◆ What to work on:
Retype exactly what appears below from the line containing "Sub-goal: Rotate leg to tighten" down to the line containing "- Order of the", keeping both end lines. Do not include pictures.

◆ Information supplied:

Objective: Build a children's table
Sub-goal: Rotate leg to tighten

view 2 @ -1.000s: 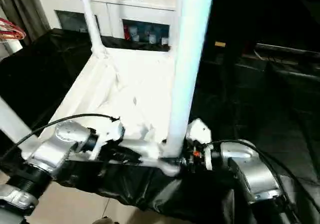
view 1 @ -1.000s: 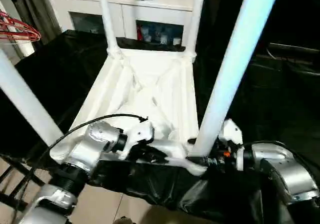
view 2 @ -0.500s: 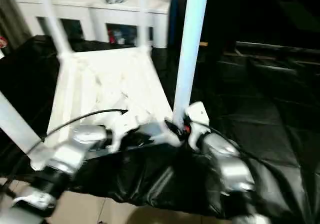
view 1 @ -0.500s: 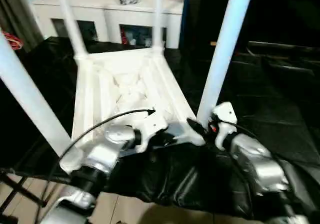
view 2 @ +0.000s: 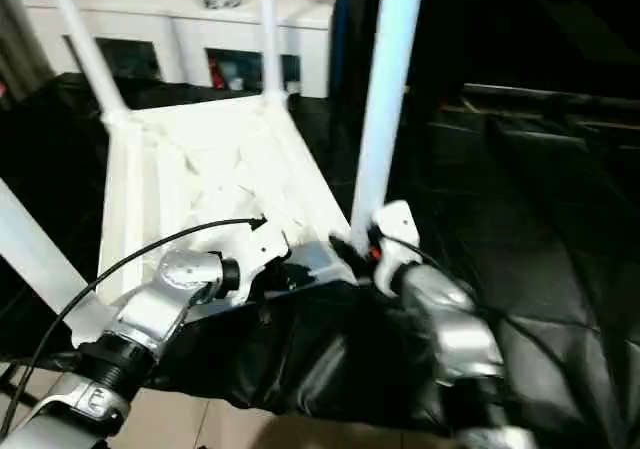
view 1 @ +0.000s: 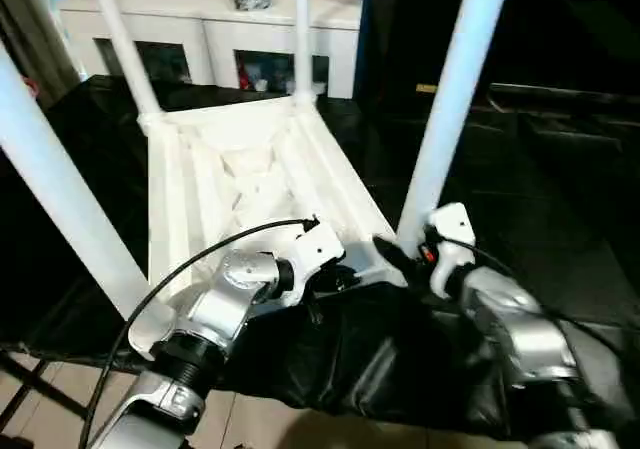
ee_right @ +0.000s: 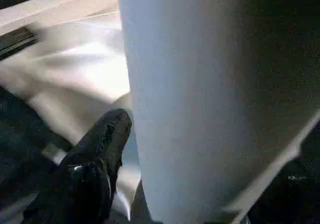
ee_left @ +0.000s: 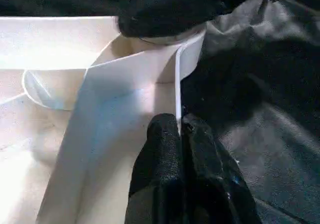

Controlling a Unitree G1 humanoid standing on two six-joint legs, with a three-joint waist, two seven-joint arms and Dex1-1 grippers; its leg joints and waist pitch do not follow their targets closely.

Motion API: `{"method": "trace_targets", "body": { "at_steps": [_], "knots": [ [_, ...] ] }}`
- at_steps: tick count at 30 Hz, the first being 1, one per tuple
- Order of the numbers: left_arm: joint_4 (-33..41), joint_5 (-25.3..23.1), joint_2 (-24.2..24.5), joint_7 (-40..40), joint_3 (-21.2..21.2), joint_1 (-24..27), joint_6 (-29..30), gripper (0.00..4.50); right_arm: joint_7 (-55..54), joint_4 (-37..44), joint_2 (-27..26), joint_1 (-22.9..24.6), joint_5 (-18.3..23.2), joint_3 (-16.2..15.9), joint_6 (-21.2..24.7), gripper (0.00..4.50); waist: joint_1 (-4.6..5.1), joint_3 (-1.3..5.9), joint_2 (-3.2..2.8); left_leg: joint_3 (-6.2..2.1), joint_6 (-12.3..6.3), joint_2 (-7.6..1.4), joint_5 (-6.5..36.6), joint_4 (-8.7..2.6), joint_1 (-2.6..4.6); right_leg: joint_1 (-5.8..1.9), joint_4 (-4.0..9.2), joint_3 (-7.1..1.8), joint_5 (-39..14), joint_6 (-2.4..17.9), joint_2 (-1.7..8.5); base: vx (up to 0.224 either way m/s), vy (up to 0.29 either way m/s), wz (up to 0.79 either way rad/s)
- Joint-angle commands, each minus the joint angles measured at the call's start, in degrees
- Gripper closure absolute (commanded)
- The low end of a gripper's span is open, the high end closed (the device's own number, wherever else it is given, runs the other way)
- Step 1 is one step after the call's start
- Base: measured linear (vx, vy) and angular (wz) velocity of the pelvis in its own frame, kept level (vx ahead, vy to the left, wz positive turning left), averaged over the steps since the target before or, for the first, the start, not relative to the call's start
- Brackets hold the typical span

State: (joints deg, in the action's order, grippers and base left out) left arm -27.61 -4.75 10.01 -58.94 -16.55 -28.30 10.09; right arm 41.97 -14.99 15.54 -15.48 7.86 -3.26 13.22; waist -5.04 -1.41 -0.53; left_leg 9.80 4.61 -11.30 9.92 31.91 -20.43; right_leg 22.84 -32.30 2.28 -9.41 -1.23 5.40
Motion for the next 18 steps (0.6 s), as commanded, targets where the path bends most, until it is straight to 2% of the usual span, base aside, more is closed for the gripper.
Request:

◆ Reply:
Sub-goal: Rotate leg to tighten

view 2 @ -1.000s: 
view 1 @ -1.000s: 
view 2 @ -0.500s: 
view 1 @ -0.500s: 
view 2 @ +0.000s: 
view 1 @ +0.000s: 
ee_right @ +0.000s: 
ee_left @ +0.000s: 

Controlling a Unitree G1 humanoid standing on two six-joint legs, with a three-joint waist, two seven-joint arms and Dex1-1 grippers; its leg joints and waist pitch do not follow their targets closely.

Motion API: `{"method": "trace_targets", "body": { "at_steps": [_], "knots": [ [_, ...] ] }}`
- at_steps: tick count at 30 Hz, the first being 1, one per tuple
- Order of the numbers: left_arm: joint_4 (-33..41), joint_5 (-25.3..23.1), joint_2 (-24.2..24.5), joint_7 (-40..40), joint_3 (-21.2..21.2), joint_1 (-24..27), joint_6 (-29..30), gripper (0.00..4.50); right_arm: joint_7 (-55..54), joint_4 (-37..44), joint_2 (-27..26), joint_1 (-22.9..24.6), joint_5 (-18.3..23.2), joint_3 (-16.2..15.9), joint_6 (-21.2..24.7), gripper (0.00..4.50); waist: joint_1 (-4.6..5.1), joint_3 (-1.3..5.9), joint_2 (-3.2..2.8); left_leg: joint_3 (-6.2..2.1), joint_6 (-12.3..6.3), joint_2 (-7.6..1.4), joint_5 (-6.5..36.6), joint_4 (-8.7..2.6), joint_1 (-2.6..4.6); right_leg: joint_1 (-5.8..1.9), joint_4 (-4.0..9.2), joint_3 (-7.1..1.8), joint_5 (-39..14), joint_6 (-2.4..17.9), joint_2 (-1.7..8.5); base: vx (up to 0.224 either way m/s), vy (up to 0.29 either way m/s), wz (up to 0.79 either way rad/s)

This exercise requires no further output.